Reports and talk out there are about further major changes taking place, including at GLCs. According to Focus Malaysia, more GLC heads are expected to roll and PN MPs are expected to fill this.

Some of the nominees include Umno heavyweights. They are Arau MP Shahidan Kassim for Felda and either Besut MP Idris Jusoh or Machang MP Ahmad Jazlan Yaakub for Majlis Amanah Rakyat (Mara).

The current Felda chairperson is Mohd Bakke Salleh. According to an April 3 report by Singapore’s The Straits Times, he had been shown the exit at the Malaysian Palm Oil Board (MPOB). Bakke was appointed as Felda chairperson on June 26 last year on a two-year contract.

The Malaysian Reserve reported on April 3 that Dr Nungsari Radhi stepped down from Khazanah Research Institute. Nungsari is also Malaysian Aviation Commission executive chairperson.

Other leadership changes include the termination of Noripah Kamso as Bank Rakyat chairperson on April 3. Her contract was due to expire only in December this year.

On April 1, Malay Mail reported that Noor Farida Mohd Ariffin had been removed as Human Resource Development Fund (HRDF) chairperson. Her entire board was sacked, too. Noor Farida had been replaced by Nelson Renganathan, the chairperson of Regent International School and former MIC Youth chief.

News portal Free Malaysia Today also reported that Mohamad Nageeb Ahmad Abdul Wahab’s job as Felcra chairperson was also hanging in the balance.

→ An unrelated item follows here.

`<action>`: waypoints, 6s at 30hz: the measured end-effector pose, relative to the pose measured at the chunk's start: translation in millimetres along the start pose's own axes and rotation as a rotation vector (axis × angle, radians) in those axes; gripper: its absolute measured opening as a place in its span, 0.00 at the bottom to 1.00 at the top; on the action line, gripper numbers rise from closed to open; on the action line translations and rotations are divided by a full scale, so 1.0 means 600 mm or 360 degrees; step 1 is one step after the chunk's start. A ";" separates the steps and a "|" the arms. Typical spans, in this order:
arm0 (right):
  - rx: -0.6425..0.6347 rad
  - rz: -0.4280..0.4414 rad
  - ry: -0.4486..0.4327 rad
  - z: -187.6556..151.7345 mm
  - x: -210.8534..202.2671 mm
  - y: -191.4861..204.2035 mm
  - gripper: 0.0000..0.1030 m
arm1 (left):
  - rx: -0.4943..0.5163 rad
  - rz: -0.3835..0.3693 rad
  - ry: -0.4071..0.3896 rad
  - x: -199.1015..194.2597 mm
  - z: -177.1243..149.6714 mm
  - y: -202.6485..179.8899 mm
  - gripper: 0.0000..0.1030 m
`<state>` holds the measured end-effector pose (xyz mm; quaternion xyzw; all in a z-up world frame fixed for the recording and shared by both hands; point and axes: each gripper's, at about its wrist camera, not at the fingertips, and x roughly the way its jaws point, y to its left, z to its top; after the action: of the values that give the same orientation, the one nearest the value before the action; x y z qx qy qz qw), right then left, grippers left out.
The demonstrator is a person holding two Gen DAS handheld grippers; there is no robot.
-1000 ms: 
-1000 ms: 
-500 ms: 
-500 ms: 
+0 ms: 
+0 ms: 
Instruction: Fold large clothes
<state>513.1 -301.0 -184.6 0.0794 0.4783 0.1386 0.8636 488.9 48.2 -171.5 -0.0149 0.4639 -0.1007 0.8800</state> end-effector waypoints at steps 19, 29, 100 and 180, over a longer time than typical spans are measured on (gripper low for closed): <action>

Such changes are rather disruptive and unnecessary but show that politics is very much in play behind the scenes despite Covid-19 and all the challenges to our livelihoods and the economy that it poses.

It is a huge step – backwards.


P GUNASEGARAM is editor of Focus Malaysia.

The views expressed here are those of the author/contributor and do not necessarily represent the views of Malaysiakini.